------ Raw data

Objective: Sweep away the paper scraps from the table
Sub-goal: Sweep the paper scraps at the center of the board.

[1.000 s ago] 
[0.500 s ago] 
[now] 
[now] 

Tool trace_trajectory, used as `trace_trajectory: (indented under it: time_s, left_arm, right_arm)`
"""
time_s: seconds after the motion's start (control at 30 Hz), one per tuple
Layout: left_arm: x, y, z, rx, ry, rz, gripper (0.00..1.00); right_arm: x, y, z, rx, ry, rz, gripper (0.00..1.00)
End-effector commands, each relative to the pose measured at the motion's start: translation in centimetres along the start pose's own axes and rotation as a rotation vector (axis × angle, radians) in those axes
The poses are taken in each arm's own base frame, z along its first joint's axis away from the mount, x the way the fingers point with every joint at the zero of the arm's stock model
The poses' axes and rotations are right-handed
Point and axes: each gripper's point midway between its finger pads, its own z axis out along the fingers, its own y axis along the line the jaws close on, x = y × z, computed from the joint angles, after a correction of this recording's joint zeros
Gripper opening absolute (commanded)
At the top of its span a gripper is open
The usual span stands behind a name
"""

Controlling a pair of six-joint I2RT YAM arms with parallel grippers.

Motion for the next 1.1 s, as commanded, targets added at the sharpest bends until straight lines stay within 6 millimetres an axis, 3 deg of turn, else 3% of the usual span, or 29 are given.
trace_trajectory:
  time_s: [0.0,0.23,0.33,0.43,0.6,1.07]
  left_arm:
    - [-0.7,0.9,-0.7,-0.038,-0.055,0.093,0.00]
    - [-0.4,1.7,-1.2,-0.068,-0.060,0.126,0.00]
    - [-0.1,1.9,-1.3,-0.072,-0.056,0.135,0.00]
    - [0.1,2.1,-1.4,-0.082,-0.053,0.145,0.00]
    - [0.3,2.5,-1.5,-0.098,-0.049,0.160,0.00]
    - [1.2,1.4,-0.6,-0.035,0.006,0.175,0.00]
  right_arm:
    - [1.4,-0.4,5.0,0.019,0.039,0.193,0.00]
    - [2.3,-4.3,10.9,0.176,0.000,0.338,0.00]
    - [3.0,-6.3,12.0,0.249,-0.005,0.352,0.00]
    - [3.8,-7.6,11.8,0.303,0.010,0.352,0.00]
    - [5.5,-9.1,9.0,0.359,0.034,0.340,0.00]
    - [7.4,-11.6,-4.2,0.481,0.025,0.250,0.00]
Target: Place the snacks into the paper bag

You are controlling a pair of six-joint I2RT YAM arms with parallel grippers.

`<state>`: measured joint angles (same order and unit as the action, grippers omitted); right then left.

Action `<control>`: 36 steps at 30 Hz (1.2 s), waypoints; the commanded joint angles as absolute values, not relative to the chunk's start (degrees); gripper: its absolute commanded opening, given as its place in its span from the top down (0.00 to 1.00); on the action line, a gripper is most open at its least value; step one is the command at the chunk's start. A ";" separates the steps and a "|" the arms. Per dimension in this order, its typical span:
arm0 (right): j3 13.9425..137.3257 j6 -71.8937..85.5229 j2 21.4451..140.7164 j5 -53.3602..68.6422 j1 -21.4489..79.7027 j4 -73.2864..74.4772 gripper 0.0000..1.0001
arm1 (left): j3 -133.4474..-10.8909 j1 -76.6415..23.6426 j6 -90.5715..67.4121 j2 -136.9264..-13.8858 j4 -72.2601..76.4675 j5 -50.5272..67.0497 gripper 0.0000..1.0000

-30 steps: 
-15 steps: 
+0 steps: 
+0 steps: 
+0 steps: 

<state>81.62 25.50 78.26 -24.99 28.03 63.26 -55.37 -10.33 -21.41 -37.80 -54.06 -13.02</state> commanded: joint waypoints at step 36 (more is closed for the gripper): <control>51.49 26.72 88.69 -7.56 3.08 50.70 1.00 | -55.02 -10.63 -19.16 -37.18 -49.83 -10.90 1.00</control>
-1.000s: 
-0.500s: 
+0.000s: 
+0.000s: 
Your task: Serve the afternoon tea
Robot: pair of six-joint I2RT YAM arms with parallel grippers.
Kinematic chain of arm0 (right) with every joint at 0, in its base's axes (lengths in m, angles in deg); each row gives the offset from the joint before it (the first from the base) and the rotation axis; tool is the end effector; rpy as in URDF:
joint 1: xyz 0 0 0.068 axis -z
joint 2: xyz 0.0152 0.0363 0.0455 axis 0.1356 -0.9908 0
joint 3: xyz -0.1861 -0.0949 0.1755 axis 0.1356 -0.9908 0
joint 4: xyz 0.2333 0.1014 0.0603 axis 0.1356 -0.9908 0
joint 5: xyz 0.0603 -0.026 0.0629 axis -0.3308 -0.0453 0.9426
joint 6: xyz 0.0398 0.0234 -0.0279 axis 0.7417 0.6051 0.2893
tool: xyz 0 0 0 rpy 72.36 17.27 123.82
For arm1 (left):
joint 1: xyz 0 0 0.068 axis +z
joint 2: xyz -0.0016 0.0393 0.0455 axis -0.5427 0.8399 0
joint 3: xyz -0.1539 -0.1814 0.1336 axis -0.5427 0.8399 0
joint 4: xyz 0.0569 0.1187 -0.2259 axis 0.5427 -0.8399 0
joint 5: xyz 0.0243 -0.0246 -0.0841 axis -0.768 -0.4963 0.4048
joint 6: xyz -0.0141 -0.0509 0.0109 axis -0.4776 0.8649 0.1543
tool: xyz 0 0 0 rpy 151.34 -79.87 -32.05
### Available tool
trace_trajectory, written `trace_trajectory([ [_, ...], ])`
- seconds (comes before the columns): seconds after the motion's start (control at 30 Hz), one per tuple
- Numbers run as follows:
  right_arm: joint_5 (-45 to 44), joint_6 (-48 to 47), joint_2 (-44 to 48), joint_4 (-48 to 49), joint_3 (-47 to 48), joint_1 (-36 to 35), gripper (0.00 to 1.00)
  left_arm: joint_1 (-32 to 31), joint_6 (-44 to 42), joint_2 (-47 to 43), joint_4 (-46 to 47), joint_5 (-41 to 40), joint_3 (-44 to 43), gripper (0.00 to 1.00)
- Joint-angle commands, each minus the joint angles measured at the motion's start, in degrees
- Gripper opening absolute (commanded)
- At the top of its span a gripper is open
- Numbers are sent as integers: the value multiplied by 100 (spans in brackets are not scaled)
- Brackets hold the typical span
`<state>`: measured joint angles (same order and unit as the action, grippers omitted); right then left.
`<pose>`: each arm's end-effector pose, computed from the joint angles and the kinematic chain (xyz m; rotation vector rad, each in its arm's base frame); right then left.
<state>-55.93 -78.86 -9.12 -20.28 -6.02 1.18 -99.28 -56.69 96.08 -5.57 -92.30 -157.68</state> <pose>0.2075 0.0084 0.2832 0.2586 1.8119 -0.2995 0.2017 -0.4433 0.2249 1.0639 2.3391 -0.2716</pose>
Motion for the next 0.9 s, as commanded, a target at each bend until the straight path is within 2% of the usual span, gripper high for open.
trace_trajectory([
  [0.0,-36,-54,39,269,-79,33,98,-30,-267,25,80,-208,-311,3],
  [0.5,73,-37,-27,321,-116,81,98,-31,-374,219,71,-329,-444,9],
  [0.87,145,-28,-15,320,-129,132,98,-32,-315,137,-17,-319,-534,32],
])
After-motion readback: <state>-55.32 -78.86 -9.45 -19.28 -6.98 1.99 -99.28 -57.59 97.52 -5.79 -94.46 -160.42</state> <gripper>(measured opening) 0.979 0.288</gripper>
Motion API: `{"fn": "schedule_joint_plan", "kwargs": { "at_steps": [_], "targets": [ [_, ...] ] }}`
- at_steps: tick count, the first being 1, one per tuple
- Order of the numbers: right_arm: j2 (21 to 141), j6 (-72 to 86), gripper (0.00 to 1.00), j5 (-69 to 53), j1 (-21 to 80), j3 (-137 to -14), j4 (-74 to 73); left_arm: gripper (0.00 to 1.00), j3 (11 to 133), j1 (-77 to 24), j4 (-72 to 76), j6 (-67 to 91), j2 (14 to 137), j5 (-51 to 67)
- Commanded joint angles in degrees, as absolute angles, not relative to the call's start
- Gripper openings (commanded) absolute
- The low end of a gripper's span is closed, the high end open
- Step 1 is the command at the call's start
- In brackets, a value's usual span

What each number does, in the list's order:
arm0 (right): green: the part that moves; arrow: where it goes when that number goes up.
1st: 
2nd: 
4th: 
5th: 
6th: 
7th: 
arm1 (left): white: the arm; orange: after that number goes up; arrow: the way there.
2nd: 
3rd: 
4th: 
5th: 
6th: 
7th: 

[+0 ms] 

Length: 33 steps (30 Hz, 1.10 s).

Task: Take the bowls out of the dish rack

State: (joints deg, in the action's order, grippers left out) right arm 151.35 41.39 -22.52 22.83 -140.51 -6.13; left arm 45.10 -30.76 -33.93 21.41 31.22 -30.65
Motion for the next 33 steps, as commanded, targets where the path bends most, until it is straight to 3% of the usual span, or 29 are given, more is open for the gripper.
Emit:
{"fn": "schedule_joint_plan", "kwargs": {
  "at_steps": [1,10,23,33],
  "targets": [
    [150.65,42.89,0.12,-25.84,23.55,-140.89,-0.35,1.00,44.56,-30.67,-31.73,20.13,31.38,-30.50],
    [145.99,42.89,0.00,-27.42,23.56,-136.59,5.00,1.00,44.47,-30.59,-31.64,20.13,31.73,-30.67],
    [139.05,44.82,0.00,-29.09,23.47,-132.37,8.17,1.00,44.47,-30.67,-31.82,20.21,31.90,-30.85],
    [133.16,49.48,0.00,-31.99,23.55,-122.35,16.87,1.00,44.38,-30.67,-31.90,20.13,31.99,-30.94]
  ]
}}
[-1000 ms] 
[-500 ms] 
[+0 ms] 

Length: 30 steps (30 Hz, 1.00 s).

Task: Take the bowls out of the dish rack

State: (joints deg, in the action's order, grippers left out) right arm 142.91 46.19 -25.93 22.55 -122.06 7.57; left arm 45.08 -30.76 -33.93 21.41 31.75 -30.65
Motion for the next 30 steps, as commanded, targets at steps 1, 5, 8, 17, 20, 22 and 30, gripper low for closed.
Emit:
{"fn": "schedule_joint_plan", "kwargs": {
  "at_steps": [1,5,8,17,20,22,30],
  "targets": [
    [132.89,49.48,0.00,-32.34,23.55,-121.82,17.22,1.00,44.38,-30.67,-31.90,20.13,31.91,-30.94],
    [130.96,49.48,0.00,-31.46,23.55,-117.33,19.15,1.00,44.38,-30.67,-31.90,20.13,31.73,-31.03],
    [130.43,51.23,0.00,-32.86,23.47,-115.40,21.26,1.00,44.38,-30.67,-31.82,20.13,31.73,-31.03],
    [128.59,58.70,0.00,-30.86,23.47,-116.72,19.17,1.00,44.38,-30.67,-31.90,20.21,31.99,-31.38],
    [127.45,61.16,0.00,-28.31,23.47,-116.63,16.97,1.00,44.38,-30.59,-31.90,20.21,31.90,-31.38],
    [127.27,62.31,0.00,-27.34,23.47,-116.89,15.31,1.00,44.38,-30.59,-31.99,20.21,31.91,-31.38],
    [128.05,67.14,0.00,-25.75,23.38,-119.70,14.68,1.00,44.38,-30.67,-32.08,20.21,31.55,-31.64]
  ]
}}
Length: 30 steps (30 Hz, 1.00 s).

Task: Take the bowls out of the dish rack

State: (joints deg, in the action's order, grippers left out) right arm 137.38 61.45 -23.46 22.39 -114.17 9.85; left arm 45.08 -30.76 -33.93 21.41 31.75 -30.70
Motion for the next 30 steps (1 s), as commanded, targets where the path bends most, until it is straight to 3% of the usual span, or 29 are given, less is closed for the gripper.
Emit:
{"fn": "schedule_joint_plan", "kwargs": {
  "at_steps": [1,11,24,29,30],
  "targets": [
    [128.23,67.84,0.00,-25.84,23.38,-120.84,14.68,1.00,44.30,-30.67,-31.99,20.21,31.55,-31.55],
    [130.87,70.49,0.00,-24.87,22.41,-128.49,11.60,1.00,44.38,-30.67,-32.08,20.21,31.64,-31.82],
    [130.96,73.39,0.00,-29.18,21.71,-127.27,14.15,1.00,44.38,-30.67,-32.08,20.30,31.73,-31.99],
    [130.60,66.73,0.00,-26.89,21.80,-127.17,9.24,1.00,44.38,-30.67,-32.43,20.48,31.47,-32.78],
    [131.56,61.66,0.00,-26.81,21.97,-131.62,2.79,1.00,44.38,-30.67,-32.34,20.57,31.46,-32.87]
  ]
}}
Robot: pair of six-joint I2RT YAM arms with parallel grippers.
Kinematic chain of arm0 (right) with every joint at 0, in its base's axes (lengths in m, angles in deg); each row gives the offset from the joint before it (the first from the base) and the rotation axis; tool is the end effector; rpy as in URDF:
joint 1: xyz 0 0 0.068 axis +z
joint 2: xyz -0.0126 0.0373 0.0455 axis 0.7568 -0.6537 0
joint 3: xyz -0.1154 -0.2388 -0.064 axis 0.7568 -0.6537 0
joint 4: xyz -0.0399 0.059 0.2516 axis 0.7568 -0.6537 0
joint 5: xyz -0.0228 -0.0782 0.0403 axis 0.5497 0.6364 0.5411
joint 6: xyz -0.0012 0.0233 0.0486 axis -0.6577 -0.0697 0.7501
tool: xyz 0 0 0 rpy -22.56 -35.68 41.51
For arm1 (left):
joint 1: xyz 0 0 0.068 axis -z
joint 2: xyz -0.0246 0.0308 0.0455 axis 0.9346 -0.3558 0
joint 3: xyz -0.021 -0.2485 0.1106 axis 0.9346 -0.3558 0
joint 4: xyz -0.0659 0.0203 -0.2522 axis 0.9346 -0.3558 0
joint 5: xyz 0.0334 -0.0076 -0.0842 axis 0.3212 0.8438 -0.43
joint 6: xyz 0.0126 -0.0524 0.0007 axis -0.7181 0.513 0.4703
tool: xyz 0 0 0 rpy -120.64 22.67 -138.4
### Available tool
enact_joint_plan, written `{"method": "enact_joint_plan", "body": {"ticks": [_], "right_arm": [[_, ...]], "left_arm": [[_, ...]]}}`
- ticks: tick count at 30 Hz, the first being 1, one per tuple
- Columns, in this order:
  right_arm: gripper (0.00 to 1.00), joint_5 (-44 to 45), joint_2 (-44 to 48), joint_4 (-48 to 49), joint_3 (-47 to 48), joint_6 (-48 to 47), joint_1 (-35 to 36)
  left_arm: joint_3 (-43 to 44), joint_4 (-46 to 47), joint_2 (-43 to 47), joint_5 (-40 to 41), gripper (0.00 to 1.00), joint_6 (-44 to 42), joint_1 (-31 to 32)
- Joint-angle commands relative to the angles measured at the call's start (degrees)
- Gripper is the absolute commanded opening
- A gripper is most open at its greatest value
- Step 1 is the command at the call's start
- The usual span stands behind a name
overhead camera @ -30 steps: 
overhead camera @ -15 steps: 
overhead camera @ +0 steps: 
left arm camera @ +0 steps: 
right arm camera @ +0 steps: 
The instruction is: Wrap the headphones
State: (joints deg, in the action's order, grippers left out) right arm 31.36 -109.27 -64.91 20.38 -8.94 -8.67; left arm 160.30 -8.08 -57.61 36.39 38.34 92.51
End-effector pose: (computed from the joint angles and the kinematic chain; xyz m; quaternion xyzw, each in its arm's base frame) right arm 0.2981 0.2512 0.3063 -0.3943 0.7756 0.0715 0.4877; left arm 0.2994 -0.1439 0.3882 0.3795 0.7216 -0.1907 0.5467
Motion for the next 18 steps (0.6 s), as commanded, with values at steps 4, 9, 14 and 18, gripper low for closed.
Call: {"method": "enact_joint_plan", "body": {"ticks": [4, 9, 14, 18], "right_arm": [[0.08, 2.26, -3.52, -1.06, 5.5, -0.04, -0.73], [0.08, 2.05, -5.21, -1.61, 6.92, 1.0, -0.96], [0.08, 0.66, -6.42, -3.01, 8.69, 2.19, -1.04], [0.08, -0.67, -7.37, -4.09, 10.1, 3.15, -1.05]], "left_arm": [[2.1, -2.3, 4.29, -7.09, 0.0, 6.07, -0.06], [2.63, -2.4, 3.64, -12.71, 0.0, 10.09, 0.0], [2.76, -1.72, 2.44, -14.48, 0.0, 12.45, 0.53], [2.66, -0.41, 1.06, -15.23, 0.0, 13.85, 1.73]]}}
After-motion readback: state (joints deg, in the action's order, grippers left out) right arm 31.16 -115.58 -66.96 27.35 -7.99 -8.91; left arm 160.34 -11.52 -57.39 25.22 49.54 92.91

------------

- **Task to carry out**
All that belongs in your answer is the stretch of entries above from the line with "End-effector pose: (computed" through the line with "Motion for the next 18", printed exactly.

- **Answer space**
End-effector pose: (computed from the joint angles and the kinematic chain; xyz m; quaternion xyzw, each in its arm's base frame) right arm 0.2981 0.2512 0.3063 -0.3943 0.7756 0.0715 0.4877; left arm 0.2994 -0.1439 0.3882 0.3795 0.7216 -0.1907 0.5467
Motion for the next 18 steps (0.6 s), as commanded, with values at steps 4, 9, 14 and 18, gripper low for closed.

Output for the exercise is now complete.